= WHAT YOU SHOULD DO =
Could you set down exactly the lines of the data below, starting at the one that holds "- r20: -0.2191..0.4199" and ending at the one that holds "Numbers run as", both included, and only those?

= EXTRACTED RECORDS =
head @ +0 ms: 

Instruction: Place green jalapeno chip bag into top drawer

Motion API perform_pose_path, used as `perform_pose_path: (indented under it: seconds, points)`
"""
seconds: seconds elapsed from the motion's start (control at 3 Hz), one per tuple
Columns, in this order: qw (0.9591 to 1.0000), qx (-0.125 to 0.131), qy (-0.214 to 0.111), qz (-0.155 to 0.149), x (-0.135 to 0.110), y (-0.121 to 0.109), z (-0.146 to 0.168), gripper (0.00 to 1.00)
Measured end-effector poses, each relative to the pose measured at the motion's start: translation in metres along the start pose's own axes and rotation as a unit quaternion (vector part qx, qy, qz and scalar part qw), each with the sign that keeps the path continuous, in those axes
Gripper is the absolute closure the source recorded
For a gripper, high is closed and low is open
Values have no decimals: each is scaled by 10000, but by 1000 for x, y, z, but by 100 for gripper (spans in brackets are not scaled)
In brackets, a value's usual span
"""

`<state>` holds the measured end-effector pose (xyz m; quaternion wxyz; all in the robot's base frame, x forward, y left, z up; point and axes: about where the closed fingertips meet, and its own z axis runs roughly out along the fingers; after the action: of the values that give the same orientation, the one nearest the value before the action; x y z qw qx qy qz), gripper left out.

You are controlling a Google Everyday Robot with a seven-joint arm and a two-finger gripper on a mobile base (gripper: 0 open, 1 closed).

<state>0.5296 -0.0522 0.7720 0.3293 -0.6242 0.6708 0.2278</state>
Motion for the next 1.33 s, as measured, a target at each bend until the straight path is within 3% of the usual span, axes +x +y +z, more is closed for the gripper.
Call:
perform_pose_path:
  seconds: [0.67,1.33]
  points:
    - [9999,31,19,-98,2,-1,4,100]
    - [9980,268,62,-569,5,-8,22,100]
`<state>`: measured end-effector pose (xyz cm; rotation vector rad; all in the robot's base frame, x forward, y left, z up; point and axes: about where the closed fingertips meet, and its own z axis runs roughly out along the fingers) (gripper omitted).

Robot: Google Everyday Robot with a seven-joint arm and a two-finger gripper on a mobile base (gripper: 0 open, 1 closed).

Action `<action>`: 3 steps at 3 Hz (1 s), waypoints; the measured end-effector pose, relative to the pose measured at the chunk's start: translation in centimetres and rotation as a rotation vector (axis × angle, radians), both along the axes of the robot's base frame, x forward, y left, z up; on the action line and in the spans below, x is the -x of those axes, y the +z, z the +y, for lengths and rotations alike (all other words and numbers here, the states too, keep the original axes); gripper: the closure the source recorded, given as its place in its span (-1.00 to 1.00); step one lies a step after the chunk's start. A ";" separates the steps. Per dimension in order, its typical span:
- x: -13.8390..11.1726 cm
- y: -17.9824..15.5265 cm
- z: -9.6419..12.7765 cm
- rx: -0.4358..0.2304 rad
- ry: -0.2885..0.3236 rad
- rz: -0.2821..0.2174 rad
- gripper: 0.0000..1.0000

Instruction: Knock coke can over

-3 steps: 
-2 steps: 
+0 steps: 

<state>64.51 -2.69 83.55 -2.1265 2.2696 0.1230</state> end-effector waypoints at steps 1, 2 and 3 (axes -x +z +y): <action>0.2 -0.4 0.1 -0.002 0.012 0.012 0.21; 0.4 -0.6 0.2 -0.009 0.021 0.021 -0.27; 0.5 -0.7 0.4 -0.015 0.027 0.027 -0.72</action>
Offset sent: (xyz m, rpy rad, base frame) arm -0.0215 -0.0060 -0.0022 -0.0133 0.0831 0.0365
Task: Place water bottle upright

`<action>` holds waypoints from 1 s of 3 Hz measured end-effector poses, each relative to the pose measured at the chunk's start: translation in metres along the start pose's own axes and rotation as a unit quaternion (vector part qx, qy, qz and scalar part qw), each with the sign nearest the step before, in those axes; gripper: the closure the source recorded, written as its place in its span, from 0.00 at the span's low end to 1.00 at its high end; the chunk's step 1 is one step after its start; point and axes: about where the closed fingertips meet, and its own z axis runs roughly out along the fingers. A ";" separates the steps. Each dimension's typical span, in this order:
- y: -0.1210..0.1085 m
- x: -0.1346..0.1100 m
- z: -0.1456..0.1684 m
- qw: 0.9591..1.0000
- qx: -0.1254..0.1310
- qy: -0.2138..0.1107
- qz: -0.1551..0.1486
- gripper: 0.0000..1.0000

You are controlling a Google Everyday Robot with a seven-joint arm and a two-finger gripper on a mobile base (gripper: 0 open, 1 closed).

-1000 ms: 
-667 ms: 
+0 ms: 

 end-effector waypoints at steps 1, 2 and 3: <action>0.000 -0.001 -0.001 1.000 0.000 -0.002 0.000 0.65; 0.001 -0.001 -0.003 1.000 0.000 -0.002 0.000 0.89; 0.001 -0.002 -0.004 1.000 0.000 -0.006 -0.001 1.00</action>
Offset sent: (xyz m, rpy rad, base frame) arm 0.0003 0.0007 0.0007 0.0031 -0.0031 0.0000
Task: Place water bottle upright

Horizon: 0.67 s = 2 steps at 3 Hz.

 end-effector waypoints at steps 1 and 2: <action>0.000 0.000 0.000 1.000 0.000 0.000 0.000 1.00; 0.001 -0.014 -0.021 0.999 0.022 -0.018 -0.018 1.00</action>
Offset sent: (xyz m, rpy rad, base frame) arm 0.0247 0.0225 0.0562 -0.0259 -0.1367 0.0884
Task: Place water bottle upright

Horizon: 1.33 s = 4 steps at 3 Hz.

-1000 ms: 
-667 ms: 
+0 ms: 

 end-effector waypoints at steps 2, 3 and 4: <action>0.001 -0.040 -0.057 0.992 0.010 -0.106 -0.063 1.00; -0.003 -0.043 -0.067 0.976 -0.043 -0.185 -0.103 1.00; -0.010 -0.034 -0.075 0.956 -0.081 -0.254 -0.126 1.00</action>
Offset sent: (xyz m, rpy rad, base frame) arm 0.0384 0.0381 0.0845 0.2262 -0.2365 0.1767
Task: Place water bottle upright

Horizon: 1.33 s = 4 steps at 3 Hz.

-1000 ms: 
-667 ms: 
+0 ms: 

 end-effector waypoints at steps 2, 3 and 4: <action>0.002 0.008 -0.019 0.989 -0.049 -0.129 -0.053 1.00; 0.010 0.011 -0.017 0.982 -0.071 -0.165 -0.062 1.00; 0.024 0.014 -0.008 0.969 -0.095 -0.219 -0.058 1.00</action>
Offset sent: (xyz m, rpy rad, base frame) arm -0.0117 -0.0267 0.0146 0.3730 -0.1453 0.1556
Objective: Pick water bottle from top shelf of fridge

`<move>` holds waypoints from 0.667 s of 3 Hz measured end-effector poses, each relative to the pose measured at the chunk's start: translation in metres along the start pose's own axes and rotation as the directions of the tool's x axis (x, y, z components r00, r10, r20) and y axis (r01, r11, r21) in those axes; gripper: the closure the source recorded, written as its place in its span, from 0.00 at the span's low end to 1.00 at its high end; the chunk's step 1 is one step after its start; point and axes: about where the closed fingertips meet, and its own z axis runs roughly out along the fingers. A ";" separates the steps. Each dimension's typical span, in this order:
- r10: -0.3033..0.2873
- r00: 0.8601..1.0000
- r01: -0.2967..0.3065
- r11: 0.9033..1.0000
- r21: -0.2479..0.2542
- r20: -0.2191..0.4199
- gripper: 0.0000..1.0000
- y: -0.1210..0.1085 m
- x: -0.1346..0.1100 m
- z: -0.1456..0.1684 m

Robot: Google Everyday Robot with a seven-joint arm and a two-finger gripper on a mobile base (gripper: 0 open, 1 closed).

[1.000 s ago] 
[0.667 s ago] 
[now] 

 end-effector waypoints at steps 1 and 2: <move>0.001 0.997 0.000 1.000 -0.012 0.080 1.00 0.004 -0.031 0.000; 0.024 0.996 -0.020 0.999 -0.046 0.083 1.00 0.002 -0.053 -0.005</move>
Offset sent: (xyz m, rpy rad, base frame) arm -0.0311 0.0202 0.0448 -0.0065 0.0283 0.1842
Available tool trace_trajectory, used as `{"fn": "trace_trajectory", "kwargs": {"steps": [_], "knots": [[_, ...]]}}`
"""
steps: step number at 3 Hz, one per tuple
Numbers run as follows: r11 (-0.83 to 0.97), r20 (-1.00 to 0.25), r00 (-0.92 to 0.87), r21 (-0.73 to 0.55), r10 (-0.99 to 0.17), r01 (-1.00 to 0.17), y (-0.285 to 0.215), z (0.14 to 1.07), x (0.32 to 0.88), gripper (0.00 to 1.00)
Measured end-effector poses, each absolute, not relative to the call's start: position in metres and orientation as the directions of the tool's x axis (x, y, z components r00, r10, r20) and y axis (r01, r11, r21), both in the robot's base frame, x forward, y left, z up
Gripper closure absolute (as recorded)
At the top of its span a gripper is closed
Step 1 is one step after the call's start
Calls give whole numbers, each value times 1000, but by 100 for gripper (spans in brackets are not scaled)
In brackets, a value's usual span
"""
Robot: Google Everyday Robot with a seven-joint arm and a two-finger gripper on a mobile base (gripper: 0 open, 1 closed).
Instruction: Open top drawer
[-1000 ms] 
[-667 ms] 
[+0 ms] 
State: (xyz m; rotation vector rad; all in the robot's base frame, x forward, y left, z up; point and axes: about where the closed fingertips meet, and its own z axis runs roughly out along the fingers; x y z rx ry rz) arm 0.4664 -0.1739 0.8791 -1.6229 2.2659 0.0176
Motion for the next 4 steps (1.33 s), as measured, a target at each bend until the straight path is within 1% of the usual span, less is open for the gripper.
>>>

= ANSWER TO THIS EXERCISE =
- r20: -0.2191..0.4199
- gripper: 0.0000..1.0000
- y: -0.1210..0.1085 m
- x: -0.1346..0.1100 m
- z: -0.1456..0.1684 m

Robot: Google Everyday Robot with a seven-joint arm and a two-finger gripper on a mobile base (gripper: 0 open, 1 closed).

[1.000 s ago] 
[0.667 s ago] 
[now] 

 end-effector waypoints at steps 1 and 2: <move>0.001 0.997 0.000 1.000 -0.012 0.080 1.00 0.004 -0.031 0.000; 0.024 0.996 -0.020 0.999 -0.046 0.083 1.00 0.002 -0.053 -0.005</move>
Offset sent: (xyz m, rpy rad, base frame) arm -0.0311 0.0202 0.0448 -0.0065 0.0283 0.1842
Available tool trace_trajectory, used as `{"fn": "trace_trajectory", "kwargs": {"steps": [_], "knots": [[_, ...]]}}`
"""
steps: step number at 3 Hz, one per tuple
Numbers run as follows: r11 (-0.83 to 0.97), r20 (-1.00 to 0.25), r00 (-0.92 to 0.87), r21 (-0.73 to 0.55), r10 (-0.99 to 0.17), r01 (-1.00 to 0.17), y (-0.285 to 0.215), z (0.14 to 1.07), x (0.32 to 0.88), gripper (0.00 to 1.00)

That finishes the exercise.